Detecting Cosmic Radiation Through a Cloud Chamber
By Jasmine Virk
Intermediate Category (Grades 9-10)
Innovation | Environment, Physics
We are bombarded with about 10,000 cosmic particles that enter every square meter of the Earth’s surface per second at approximately 1 GeV. We are unable to see, hear, or feel these cosmic rays. Approximately 100 million of these particles pass through our bodies every second without us knowing. However, through building a cloud chamber, I was able to see these particles.
Using a fish tank, rubbing alcohol, and dry ice, I designed a cloud chamber and used it to observe particles emitted from a source of radiation. At first, I used the cloud chamber without any radiation-emitting source and was unable to see any results. I determined that the best way to see radiation was to use a direct radioactive source. In my second attempt, I used part of a banana, which contains the radioactive isotope potassium-40. Even after using the banana, I did not see any visible signs of radiation. Consequently, I figured that I needed a larger source of radiation.
I considered that radon gas is naturally radioactive and is emitted from the soil beneath some houses. While radon gas is not the same as cosmic radiation, its common presence in homes gave me more reasons to try to detect radiation. Therefore, in my final attempt, I placed the cloud chamber in the basement (as it’s closest to the ground) and was successfully able to see trails left by particles zipping through the cloud chamber.
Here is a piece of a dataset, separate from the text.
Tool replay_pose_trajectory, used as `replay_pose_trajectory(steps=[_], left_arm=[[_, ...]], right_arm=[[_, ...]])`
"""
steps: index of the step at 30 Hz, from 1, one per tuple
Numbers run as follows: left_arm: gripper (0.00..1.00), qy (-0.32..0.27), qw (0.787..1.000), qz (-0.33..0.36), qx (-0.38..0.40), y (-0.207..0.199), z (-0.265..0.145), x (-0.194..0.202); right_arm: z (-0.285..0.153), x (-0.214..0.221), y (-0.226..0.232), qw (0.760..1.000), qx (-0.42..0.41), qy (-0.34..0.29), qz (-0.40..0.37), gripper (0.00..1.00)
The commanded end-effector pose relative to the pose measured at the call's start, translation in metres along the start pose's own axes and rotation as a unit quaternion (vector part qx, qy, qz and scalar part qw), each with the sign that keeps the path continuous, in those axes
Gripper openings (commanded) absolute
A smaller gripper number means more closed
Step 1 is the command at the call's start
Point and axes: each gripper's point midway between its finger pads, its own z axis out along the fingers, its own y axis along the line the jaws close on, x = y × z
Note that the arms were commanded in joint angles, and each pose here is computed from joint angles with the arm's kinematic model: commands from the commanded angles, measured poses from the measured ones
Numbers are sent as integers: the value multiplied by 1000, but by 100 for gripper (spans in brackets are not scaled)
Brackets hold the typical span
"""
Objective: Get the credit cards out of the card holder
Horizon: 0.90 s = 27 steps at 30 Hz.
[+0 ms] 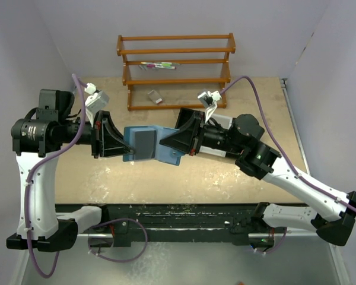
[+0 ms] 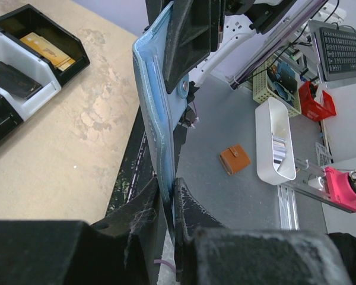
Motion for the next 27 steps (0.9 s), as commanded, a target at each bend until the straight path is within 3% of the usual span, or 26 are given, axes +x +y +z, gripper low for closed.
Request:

The warm rubbing alcohol that was at room temperature in the sponges placed at the top of the tank, evaporated into the air inside the tank. As it approached the bottom of the tank it cooled down close to the temperature of the dry ice. When at the top, the rubbing alcohol behaved as gas, however, as it reached the bottom, it behaved like a liquid. This disturbance in the air created a cloud. As the particles zipped through the cloud chamber, they ionized the gas molecules while the evaporated alcohol molecules clumped together to form tiny droplets. In the end, I was able to see different types of particles passing through the cloud chamber. The large tracks observed were from the radon atoms spinning out alpha particles. The thin and straight tracks were from muons. Lastly, the wavy tracks were from the electrons and positrons that bounced off the rest of the particles, resulting in their wavy shape.
Through this experiment, I became more aware of the safety of my surroundings. For example, I was able to examine visible signs of radiation in my house. After observing the radon gas atoms zipping through the cloud chamber, I can infer that my house is exposed to radon gas. Although the cloud chamber did not provide details regarding the amount of radiation in my surroundings, it was an inexpensive alternative to a Geiger counter.
Overall, I thank my mentor for assisting me in safely carrying out this experiment and helping with gathering the supplies needed.